Many CO-OPs have adjusted their 2015 pricing as a result of their 2014 experiences. Those with high enrollment and low rates increased their rates, while CO-OPs with higher than average premium rates lowered their pricing.
Background: The ACA included the CO-OP program as a compromise in the debate over a public insurance option. In discussion but not included in the final legislation was a program that would have allowed individuals of all ages to enroll in a program similar to Medicare. CO-OPs are member-run, non-profit health plans that provide coverage to the individual and group markets. Earlier this year, the Iowa Insurance Commissioner announced that the CO-OP based in Iowa and Nebraska would be liquidated. Another CO-OP suspended additional enrollment to maintain financial stability.
(Source: Leonard Davis Institute of Health Economics, Robert Wood Johnson Foundation “The financial condition and performance of CO-OP Plans, February 2015)
Study: Medicaid ACOs testing new payment models
With the rise of accountable care organizations (ACO) in Medicaid, the Center for Health Care Strategies announced a third phase to its Medicaid ACO Learning Collaborative (LC) project. The ACO LC project has worked with thirteen states in the last three years to create and launch Medicaid ACOs. Five states in the program have already launched Medicaid ACO programs. Two more states developed ACO programs that will be launched soon. The third phase of the project will help six more states design payment models and quality measurement criteria and develop data and analytics capacities to implement Medicaid ACOs. The Center for Health Care Strategies also expects to work on integrating ACO models into Medicaid managed care.

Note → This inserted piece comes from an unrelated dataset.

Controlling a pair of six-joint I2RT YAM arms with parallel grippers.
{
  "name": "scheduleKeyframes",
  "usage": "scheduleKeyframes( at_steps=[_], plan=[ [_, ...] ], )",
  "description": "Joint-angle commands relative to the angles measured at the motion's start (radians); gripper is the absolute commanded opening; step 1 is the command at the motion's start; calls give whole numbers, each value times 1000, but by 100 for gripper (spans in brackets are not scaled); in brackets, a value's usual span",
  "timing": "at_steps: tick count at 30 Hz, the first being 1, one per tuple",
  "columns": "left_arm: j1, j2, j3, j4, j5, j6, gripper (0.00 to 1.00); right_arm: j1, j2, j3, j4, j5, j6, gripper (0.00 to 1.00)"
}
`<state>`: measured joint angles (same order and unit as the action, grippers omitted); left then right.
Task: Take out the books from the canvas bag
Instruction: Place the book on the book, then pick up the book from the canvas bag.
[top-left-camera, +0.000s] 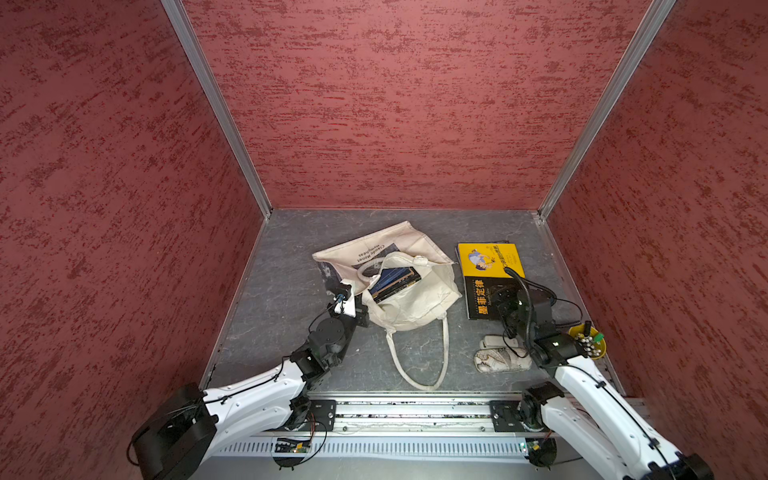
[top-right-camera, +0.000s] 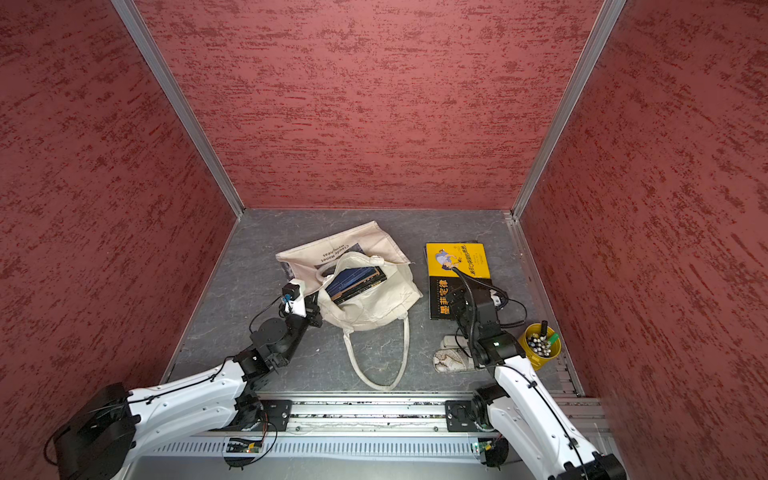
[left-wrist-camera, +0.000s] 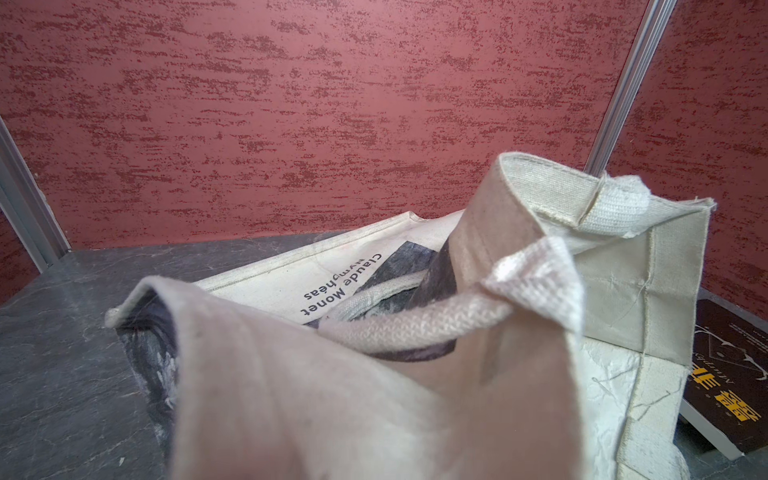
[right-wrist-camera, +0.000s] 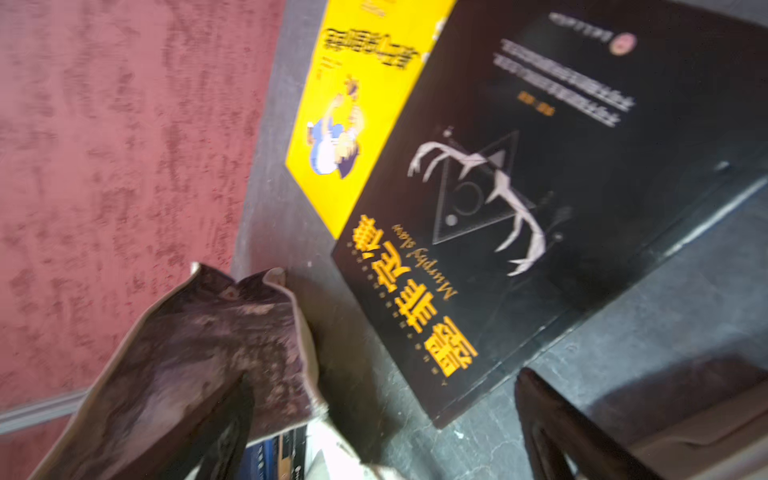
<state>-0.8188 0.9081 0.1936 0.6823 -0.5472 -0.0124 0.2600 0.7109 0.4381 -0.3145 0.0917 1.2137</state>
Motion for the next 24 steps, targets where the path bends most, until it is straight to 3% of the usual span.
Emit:
scheduleKeyframes(
  at_steps=[1,8,15,24],
  plan=[
    [7,-28,13,-2,30,-20,0,-5,-71,-28,91,-61,-76,99],
    [7,-53,-10,48,109,-39,0,73,-45,-117,320,-132,-56,99],
    [7,-39,-24,89,125,-30,0,287,4,-84,412,70,-75,99],
    [6,-34,-27,96,123,-34,0,492,147,-152,695,171,-43,99]
  ],
)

The seven states that are early adopters of Medicaid ACOs have emphasized integrating non-medical social services into care to address the needs of their Medicaid populations. One way to do this is to require ACOs to partner with organizations like local governments service agencies and community-based groups. All of the Medicaid ACOs require coordinating with these local partners. Some loosely define the entities and other states require “meaningful” partnerships with certain organizations such as crisis management programs. Some of the states are using payment methods like shared savings and enhanced capitated payments based on social service coordination to give ACOs the financial incentive to manage care effectively. In addition, some states are planning to expand their data analytics and share information on social services use.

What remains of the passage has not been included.